Cette trentenaire dynamique a rejoint début mars le collectif " Nous sommes Volokolamsk " formé par de simples citoyens actifs, mais soucieux aujourd'hui de préserver leur anonymat. Trois militants ont déjà été arrêtés et purgent des peines de dix à quinze jours de prison pour avoir défié les autorités. Le 21  mars, jour de l'hospitalisation des enfants, le gouverneur Andreï Vorobiev, qui s'était rendu sur place, a été chahuté. Depuis, l'un de ses subordonnés a été démis de ses fonctions.
" Aucun contrôle "" Ce n'est pas nous qui politisons la situation ", souligne Alexeï, 40 ans, un membre du collectif. Rarissime en Russie, le mouvement de Volokolamsk s'est organisé autour des habitants de la ville. Et ceux-ci sont d'autant plus remontés qu'une immense fosse a été creusée en bas de la montagne d'ordures pour agrandir le site.

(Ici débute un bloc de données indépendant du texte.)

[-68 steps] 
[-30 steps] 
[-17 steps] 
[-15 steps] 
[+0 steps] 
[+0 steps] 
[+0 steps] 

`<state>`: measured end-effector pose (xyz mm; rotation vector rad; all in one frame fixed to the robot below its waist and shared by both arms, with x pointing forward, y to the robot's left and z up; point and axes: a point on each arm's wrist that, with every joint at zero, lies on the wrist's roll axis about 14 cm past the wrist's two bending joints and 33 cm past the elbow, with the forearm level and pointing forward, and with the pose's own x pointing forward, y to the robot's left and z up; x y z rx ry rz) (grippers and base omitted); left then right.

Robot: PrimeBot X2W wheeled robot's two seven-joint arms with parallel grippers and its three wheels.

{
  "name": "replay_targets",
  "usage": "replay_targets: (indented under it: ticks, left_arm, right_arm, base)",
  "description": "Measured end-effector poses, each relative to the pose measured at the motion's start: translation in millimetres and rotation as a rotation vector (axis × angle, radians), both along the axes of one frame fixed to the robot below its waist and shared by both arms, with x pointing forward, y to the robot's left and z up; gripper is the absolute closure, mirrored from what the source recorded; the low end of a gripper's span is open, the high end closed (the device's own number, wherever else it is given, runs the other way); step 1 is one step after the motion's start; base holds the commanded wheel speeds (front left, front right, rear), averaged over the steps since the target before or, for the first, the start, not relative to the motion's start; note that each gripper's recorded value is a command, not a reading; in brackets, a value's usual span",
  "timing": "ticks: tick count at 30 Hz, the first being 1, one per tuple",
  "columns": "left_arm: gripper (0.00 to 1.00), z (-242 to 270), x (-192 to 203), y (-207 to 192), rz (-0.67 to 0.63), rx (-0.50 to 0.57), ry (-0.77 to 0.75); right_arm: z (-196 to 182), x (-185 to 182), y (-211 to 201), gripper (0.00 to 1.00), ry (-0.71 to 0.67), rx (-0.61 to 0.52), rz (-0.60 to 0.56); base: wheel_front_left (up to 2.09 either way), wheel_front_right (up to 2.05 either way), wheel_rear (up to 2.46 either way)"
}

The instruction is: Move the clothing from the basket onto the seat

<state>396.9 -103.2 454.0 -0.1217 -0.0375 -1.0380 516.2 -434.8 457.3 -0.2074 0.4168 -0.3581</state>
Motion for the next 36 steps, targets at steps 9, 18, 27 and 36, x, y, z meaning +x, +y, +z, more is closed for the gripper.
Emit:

Alors, les uns collectent les expertises sur les produits toxiques, d'autres se documentent, y  compris à l'étranger, sur les questions techniques relatives à la proposition d'installer une " coque " sur les déchets. D'autres encore tiennent le décompte des gros -camions-bennes hermétiques qui vont et viennent à Iadrovo – " plus de 300 par jour, sans aucun contrôle ", assure Alexeï.
Leur détermination, visible sur les pare-brise des voitures qui arborent des autocollants de la déchetterie stylisée cerclée de rouge, ne faiblit pas. Elle s'étend même. Un mouvement identique contre des décharges et des sites pollués a démarré dans quatre autres localités situées dans la grande ceinture de la capitale, à Kolomna, Kline, Dmitrov et Serpoukhov, à  Moscou même, dans les nouveaux quartiers, à Smolensk, non loin de la frontière biélorusse, et depuis mardi, à Rostov, dans la région de Iaroslav.